Option B: Manual Header

  1. Go to Headers tab
  2. Add header:
    • Key: Authorization
    • Value: Bearer YOUR_TOKEN_HERE (include the word "Bearer" and a space!)

Common Issues

"Invalid or expired token"

Causes
  1. Token expired - Tokens expire after 7 days. Get a fresh token.
  2. JWT_SECRET mismatch - Server restarted with different secret
  3. Wrong format - Missing "Bearer " prefix or extra spaces
  4. Old token - Token from previous server instance
Solutions

  1. Get a fresh token:

    # Login again to get new token
curl -X POST http://localhost:8080/api/auth/login \
  -H "Content-Type: application/json" \
  -d '{"email":"your-email@example.com","password":"your-password"}'

  2. Check JWT_SECRET is consistent:

    • Make sure JWT_SECRET environment variable matches between token generation and validation
    • Default: dev-secret-change-in-production
    • If you change it, you need a new token

  3. Verify token format in Postman:

    • Should be: Bearer eyJhbGciOiJIUzI1NiIsInR5cCI6IkpXVCJ9...
    • NOT: eyJhbGciOiJIUzI1NiIsInR5cCI6IkpXVCJ9... (missing Bearer)
    • NOT: Bearer eyJhbGciOiJIUzI1NiIsInR5cCI6IkpXVCJ9... (extra spaces)

Token Expiration

Tokens are valid for 7 days. After that, you need to login again to get a new token.

Server Restart

If you restart the server with a different JWT_SECRET, all existing tokens become invalid. You must:

  1. Use the same JWT_SECRET as when the token was generated, OR
  2. Get a new token after restart

Quick Test

# 1. Get token
TOKEN=$(curl -s -X POST http://localhost:8080/api/auth/login \
  -H "Content-Type: application/json" \
  -d '{"email":"testuser@example.com","password":"password123"}' \
  | python3 -c "import sys, json; print(json.load(sys.stdin)['token'])")

# 2. Test token
curl -X GET http://localhost:8080/api/users \
  -H "Authorization: Bearer $TOKEN"

API Access Token (Service-to-Service Auth)

The API_ACCESS_TOKEN is NOT a Bearer token.
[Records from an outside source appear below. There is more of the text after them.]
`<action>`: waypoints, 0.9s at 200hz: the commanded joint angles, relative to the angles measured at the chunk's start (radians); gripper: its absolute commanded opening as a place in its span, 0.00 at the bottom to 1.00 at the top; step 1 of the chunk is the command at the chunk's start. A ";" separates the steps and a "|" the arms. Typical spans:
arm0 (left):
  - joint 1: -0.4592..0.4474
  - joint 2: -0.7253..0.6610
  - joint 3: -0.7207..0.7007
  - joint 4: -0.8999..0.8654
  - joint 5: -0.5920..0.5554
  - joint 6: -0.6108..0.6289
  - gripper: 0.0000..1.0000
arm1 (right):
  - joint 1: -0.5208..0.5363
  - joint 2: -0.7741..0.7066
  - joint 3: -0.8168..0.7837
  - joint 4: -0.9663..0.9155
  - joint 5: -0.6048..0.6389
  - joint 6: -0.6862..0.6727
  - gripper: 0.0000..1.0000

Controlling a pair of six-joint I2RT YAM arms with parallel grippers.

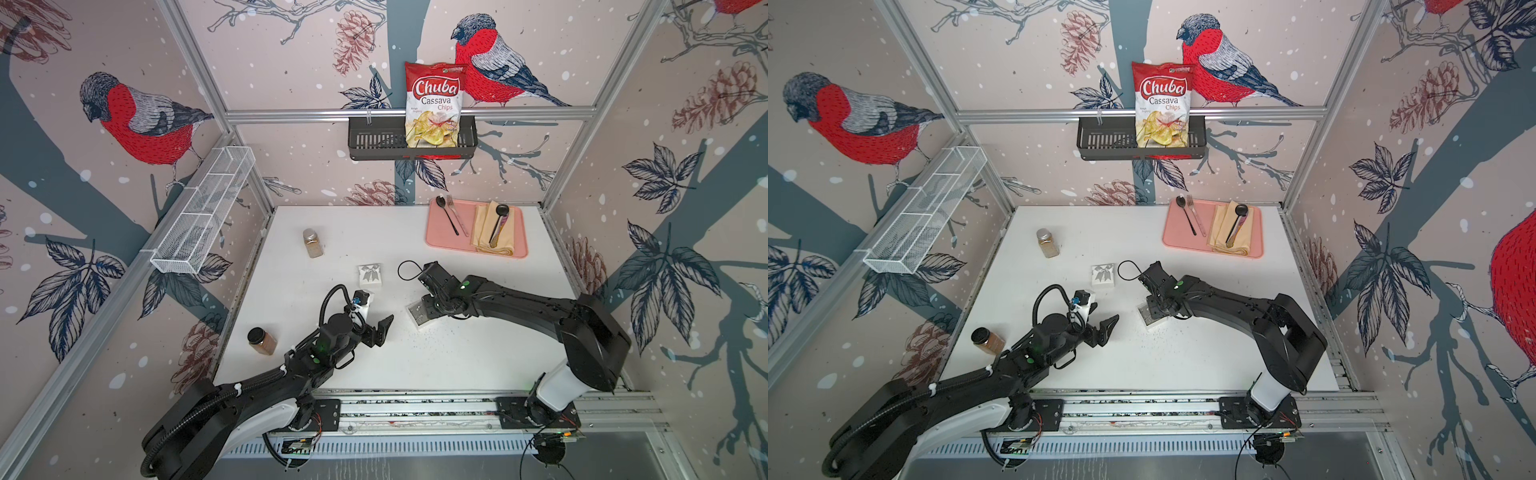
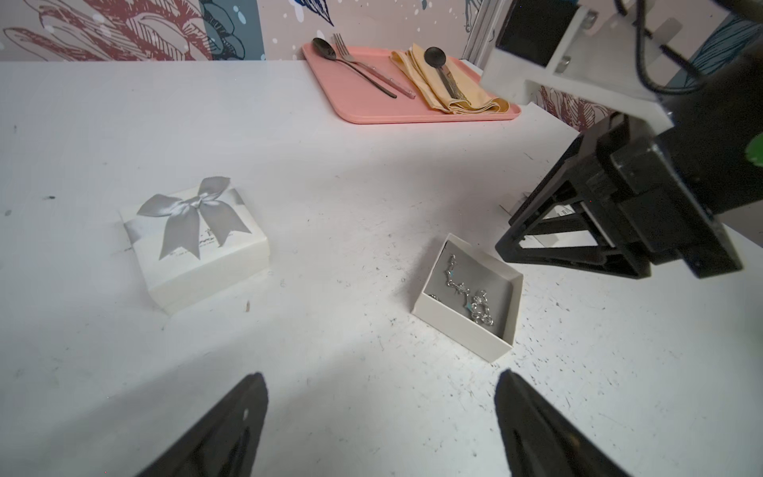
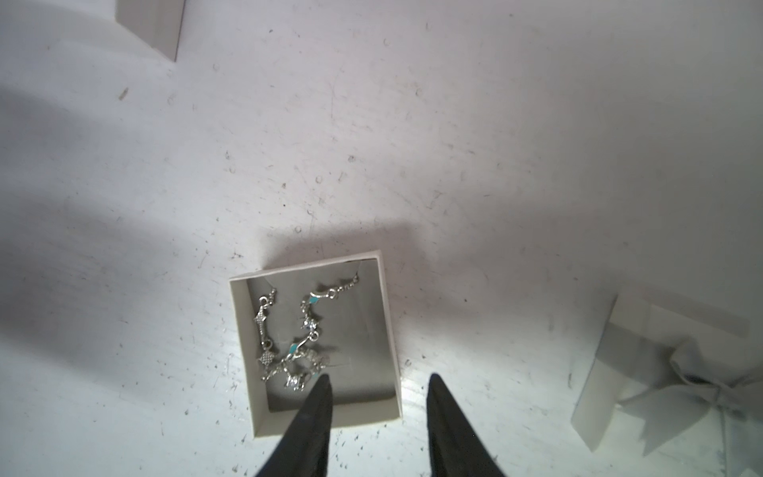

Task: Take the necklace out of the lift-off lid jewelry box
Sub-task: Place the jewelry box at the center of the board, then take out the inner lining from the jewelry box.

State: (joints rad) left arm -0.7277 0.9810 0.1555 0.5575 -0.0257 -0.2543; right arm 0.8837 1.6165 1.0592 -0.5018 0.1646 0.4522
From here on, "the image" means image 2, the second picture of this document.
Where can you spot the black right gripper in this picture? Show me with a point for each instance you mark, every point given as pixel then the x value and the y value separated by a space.
pixel 646 199

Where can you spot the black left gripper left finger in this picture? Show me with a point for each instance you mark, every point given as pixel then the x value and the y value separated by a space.
pixel 225 441

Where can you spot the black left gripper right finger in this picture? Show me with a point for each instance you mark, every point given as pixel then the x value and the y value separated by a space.
pixel 538 440

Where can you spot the white jewelry box base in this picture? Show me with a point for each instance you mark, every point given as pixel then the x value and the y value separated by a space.
pixel 467 334

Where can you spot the grey foam insert card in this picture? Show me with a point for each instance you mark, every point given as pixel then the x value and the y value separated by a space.
pixel 466 286

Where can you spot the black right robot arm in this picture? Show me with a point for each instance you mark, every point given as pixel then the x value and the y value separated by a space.
pixel 731 101

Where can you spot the white gift box with bow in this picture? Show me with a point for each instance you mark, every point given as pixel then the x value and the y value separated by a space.
pixel 196 243

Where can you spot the black spoon on napkin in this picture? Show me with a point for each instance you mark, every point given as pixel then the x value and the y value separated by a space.
pixel 437 59

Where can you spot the beige folded cloth napkin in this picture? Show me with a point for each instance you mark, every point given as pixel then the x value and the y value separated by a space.
pixel 428 83

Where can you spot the pink plastic tray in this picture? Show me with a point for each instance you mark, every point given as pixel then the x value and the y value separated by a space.
pixel 357 101

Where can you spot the silver fork on tray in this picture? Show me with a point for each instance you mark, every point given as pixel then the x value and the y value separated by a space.
pixel 348 57

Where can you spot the black spoon on tray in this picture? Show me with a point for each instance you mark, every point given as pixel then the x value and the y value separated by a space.
pixel 326 51
It uses a different header.

How to Use API_ACCESS_TOKEN in Postman

  1. Set the environment variable:

    export API_ACCESS_TOKEN="your-api-token-value"

  2. In Postman:

    • Go to Headers tab (NOT Authorization tab)
    • Add header:
      • Key: X-API-Token
      • Value: your-api-token-value

  3. This bypasses JWT authentication - useful for service-to-service calls

Difference Between JWT Token and API Access Token

Type Header Use Case
JWT Token Authorization: Bearer <token> User authentication (from login)
API Access Token X-API-Token: <token> Service-to-service authentication

Example: Using API Access Token

# Set API_ACCESS_TOKEN when starting server
export API_ACCESS_TOKEN="my-secret-api-token"
export DATABASE_URL="postgresql://postgres:postgres@localhost:5432/go_api_starter?sslmode=disable"
go run ./cmd/api

# In Postman, add header:
# X-API-Token: my-secret-api-token

Troubleshooting: "authorization header required" Error

If you see this error even with X-API-Token header set:

  1. Check server has API_ACCESS_TOKEN set:

    # When starting server, make sure you export it:
export API_ACCESS_TOKEN="your-token-value"
go run ./cmd/api

  2. Verify the token value matches exactly:

    • Server: export API_ACCESS_TOKEN="test-token-123"
    • Postman Header: X-API-Token: test-token-123 (must match exactly)

  3. Check server logs:

    • Look for any errors about missing API_ACCESS_TOKEN
    • Default behavior: If API_ACCESS_TOKEN is not set, only JWT Bearer tokens work

  4. Quick test:

    # Start server with token
export API_ACCESS_TOKEN="test-token"
go run ./cmd/api

# Test in another terminal
curl -X GET http://localhost:8080/api/users \
  -H "X-API-Token: test-token"

Postman Environment Variables

You can set up Postman environment variables:

  1. Create a new Environment in Postman
  2. Add variables:
    • Variable: jwt_token (for Bearer auth)
    • Variable: api_token (for X-API-Token header)
  3. In Authorization tab, use: Bearer {{jwt_token}}
  4. In Headers tab, add: X-API-Token: {{api_token}}

This way you can update tokens in one place and they apply to all requests.